Dès que les premiers bateaux allemands ont accosté au port, les raids alliés ont commencé. Le dimanche 22 novembre, vers 11 heures du matin, un terrible bombardement détruisait la petite rue du Caire, faisant de nombreuses victimes. Alors a commencé peu à peu l’évacuation de la ville ; et l’on peut considérer qu’à partir de Noël 1942 il ne restait presque plus personne à Sousse. Les Juifs, comme tous les autres Soussiens, se sont réfugiés dans les villages voisins : Hammam Sousse, Akouda, Kalaa Kébira, Kalaa Sghira, au Nord : Sahline, Sidi Ameur, Msaken, Monastir, Djemmal, Moknine, au Sud. Ma famille et moi-même avons choisi Djemmal.

[Dans le paragraphe suivant, Albert Moatti donne le détail des impositions pratiquées par les Allemands à l’égard de la Communauté juive : une première amende d’un montant de 15 millions de francs et, peu avant leur départ en avril 1943, une deuxième amende de 10 millions de francs ainsi que la rafle de l’équivalent de 150.000 francs en bijoux.]

Il me reste à parler du travail obligatoire. Tous les hommes de 18 à 50 ans y étaient astreints.

Djemmal comptait une soixantaine de travailleurs, qui devaient se présenter seulement une semaine sur deux. Pour ma part, j’ai toujours fait partie de l’équipe dirigée par mon cousin Marcel Setbon : un beau garçon d’un mètre quatre-vingt, portant un vaste burnous et chaussé de bottes toujours impeccablement cirées. Quand il s’adressait aux Allemands, il le faisait avec tellement d’autorité qu’il avait l’air d’être le SS, et eux les pauvres petits juifs. Sous les pires bombardements, il restait debout impavide, pour prouver aux seigneurs nazis qu’un juif pouvait être plus courageux qu’eux.

A part les travailleurs désignés pour la gare, qui devaient charger et décharger des wagons sous l’étroite surveillance de leurs geôliers, tous les autres étaient affectés à des travaux de terrassement, consistant à boucher des cratères causés par les bombes avec des gravats pris sur les décombres les plus proches.

La surveillance des travailleurs était en grande partie assurée par les SOL (Service d’ordre légionnaire) que dirigeait un certain Lobak, un ancien légionnaire allemand naturalisé français. Je dois dire que notre équipe de Djemmal a rarement eu affaire à eux. Une seule fois, j’ai eu la surprise de voir arriver une patrouille de quatre SOL dirigée par un ancien camarade de classe. Quand il m’a aperçu, il a baissé les yeux et a rapidement mis fin à la visite.

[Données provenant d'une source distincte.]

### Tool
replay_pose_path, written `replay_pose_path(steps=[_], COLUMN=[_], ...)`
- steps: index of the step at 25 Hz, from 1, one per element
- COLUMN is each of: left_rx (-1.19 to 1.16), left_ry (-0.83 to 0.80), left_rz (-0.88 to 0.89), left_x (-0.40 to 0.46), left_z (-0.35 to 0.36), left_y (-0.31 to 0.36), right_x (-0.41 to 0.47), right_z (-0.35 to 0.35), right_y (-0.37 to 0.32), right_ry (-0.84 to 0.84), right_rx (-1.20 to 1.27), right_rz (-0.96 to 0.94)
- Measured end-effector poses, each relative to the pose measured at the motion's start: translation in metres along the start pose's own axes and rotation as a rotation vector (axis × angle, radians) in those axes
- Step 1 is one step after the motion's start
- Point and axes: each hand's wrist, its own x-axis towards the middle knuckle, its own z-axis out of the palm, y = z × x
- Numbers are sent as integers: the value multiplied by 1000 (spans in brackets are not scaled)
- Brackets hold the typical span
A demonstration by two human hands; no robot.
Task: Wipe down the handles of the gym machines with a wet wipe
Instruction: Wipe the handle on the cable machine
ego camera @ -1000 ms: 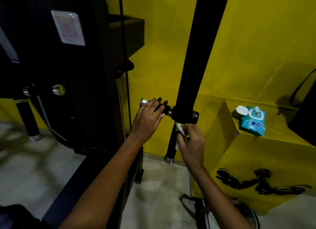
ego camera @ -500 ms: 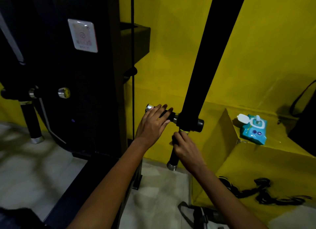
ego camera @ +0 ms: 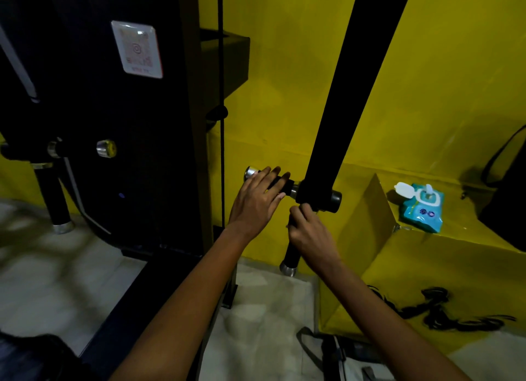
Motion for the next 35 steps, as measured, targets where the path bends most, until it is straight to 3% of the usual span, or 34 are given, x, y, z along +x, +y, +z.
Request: replay_pose_path(steps=[4, 10, 14, 19, 24, 30, 35], left_rx=[5, 9, -8, 7, 29, 43, 18], left_ry=[3, -13, -19, -6, 17, -1, 10], left_rz=[14, -10, -4, -6, 4, 0, 2], left_x=[-1, 0, -1, 0, -1, -1, -2], left_z=[-2, 0, 2, 0, 2, 3, 3], left_y=[0, 1, 0, 2, 0, -1, -1], right_x=[-16, 6, -8, 9, -14, 2, -18], right_z=[7, -4, 4, -5, 2, -6, 0], right_y=[-21, -2, -25, -10, -39, -18, -38], right_ry=[-148, -74, -284, -235, -445, -344, -417], right_rx=[-7, -49, -69, -91, -51, -74, -42], right_rz=[-96, -31, -154, -118, -271, -241, -271])
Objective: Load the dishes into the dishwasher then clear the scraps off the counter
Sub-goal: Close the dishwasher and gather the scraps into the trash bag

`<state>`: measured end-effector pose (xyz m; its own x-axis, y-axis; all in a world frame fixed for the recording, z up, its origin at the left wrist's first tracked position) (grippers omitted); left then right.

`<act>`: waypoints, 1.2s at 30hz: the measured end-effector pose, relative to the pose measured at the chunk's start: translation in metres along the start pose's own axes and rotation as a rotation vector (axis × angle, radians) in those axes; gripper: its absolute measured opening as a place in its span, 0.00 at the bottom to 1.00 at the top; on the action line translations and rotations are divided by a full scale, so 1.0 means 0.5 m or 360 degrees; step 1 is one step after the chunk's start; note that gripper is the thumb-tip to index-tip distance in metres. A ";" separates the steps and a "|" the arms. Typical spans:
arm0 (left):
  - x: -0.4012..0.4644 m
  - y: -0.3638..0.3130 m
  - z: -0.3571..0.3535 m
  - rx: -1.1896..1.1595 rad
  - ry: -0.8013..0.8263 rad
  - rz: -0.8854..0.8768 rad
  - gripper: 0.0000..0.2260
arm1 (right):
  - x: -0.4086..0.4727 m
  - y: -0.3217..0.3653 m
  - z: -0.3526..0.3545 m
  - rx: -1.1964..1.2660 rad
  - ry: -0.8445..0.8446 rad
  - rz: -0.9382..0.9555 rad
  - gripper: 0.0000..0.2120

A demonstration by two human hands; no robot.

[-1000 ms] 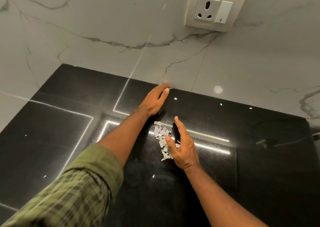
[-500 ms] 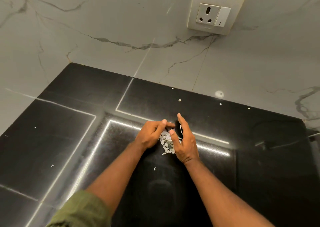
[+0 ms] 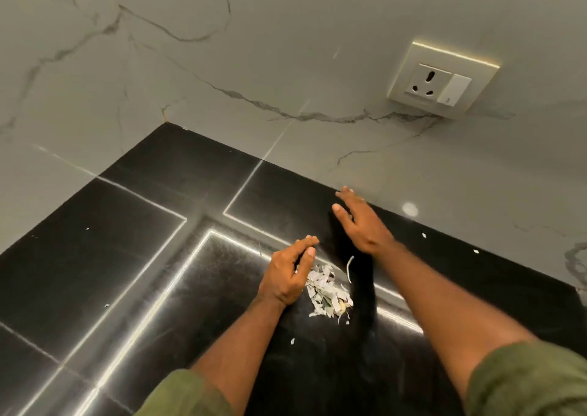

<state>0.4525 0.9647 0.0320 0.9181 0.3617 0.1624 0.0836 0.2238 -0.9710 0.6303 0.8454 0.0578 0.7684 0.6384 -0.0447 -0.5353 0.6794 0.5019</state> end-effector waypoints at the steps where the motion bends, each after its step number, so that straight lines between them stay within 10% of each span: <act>1: 0.001 -0.002 0.002 -0.0001 -0.0011 -0.0018 0.19 | 0.037 -0.002 0.008 -0.0084 0.0074 0.0059 0.40; 6: 0.008 -0.003 0.009 -0.0047 -0.0026 -0.0013 0.18 | 0.088 -0.018 -0.037 -0.0171 0.0397 0.0165 0.30; 19: -0.002 -0.002 0.030 -0.0127 -0.0154 0.0040 0.21 | -0.263 0.068 -0.105 0.0770 0.0018 0.0025 0.21; 23: -0.034 0.003 0.024 -0.0099 -0.0143 0.0063 0.22 | -0.322 -0.005 -0.036 0.0941 -0.0453 -0.0213 0.23; 26: -0.050 -0.011 0.020 0.0024 -0.0133 0.0023 0.23 | -0.342 -0.118 0.034 0.0725 -0.0670 -0.0461 0.23; 36: -0.031 -0.010 0.017 0.0099 -0.0104 0.0001 0.20 | -0.219 -0.255 0.069 -0.0027 -0.0134 -0.0620 0.32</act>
<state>0.4345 0.9655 0.0359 0.8907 0.4195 0.1751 0.0573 0.2785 -0.9587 0.6266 0.6763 0.0286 0.9408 0.3002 -0.1574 -0.2032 0.8712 0.4469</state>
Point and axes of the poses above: each hand's wrist, its own x-axis towards the middle knuckle, its own z-axis out of the back of the hand, y = z × x, the point moved 9 cm from there along x, towards the middle knuckle, and after that the axes turned 6 degrees about -x, right-handed, at the moved point
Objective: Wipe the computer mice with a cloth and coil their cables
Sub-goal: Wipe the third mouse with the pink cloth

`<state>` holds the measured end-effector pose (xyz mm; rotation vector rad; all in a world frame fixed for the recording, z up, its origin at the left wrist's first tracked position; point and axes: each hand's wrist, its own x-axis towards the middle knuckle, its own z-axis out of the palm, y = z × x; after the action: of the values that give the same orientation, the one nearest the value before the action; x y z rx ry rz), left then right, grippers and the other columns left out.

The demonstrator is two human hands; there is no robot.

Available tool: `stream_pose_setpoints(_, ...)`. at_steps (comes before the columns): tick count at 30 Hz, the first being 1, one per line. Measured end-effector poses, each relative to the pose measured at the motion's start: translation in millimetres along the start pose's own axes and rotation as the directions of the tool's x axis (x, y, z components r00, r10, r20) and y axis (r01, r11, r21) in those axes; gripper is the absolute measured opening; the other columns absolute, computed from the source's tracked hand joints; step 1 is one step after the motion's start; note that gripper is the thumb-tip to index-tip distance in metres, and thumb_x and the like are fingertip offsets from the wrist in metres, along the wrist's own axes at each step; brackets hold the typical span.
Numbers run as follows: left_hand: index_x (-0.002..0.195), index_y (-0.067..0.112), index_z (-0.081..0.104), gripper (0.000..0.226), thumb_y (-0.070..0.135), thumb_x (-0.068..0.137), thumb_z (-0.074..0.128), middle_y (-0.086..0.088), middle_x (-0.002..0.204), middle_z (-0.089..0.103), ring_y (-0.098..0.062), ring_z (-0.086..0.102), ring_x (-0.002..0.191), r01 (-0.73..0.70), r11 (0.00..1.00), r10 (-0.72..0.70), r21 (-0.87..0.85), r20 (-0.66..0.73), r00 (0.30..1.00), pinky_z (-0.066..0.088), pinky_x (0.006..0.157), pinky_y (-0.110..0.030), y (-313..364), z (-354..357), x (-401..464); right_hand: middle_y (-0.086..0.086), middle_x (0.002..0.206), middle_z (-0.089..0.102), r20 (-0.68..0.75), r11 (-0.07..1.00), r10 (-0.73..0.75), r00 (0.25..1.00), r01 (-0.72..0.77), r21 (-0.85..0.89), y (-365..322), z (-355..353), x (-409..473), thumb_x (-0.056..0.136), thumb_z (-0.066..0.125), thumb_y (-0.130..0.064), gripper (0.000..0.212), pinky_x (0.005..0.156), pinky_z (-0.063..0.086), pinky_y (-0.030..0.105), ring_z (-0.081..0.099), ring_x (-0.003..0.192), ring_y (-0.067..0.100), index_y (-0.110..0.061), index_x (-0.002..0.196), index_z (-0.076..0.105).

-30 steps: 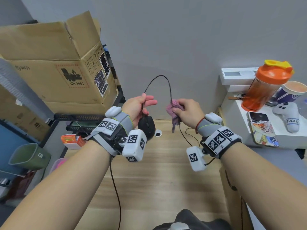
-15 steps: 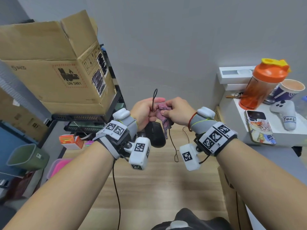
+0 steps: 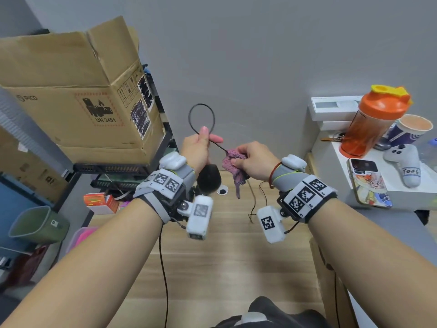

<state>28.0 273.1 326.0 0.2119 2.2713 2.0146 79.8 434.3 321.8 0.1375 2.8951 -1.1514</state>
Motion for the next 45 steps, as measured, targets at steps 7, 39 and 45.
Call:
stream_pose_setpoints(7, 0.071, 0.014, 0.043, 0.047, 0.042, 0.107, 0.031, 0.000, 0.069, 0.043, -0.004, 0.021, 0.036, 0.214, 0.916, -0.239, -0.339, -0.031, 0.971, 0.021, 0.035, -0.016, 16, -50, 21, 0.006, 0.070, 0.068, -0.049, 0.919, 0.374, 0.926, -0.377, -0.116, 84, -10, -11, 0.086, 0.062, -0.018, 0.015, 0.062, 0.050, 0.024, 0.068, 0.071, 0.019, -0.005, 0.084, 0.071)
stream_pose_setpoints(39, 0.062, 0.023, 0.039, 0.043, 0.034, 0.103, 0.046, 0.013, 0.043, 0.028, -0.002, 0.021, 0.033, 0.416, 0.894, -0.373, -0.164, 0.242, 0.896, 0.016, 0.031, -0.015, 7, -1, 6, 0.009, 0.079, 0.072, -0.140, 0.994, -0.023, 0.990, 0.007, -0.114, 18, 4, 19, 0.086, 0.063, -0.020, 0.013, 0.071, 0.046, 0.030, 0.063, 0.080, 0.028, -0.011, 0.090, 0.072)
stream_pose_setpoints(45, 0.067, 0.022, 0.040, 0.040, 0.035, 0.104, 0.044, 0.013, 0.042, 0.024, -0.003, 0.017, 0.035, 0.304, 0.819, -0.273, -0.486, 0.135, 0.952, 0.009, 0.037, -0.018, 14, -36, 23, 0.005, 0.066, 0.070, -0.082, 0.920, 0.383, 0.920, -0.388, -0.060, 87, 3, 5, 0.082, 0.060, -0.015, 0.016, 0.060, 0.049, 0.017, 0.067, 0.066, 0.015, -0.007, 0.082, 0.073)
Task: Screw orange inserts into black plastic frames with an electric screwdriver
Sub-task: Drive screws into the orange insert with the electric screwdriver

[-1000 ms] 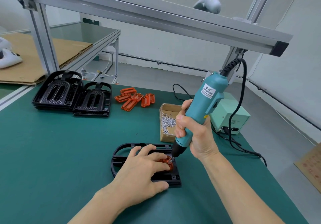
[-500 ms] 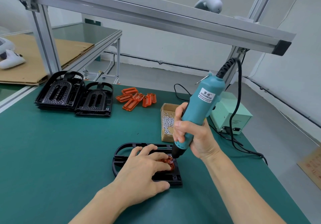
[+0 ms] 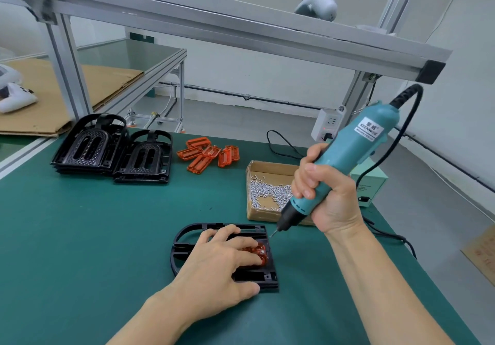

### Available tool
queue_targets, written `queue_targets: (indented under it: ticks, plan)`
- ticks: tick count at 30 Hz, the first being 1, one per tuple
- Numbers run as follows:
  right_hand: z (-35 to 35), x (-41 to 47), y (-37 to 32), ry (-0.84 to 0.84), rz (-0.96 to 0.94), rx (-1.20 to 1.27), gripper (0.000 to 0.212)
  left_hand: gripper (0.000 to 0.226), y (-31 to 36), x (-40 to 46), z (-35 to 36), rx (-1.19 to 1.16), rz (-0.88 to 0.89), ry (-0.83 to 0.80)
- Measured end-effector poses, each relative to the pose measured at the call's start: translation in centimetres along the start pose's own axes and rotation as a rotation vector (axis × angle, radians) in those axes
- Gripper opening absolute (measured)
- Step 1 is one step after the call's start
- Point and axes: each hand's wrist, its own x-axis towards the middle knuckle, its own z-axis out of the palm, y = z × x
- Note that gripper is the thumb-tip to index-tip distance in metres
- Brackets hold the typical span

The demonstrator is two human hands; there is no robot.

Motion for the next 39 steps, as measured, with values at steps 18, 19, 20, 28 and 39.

[A la fin de son témoignage, Albert Moatti rend hommage à quelques personnalités non juives qui avaient apporté leur soutien moral aux responsables de la Communauté juive et les avaient aidés toutes les fois qu’ils l’ont pu. Il s’agit de deux ingénieurs de travaux publics, du commissaire principal, du caïd Romdhane et du maire de Sousse Me Zévaco.]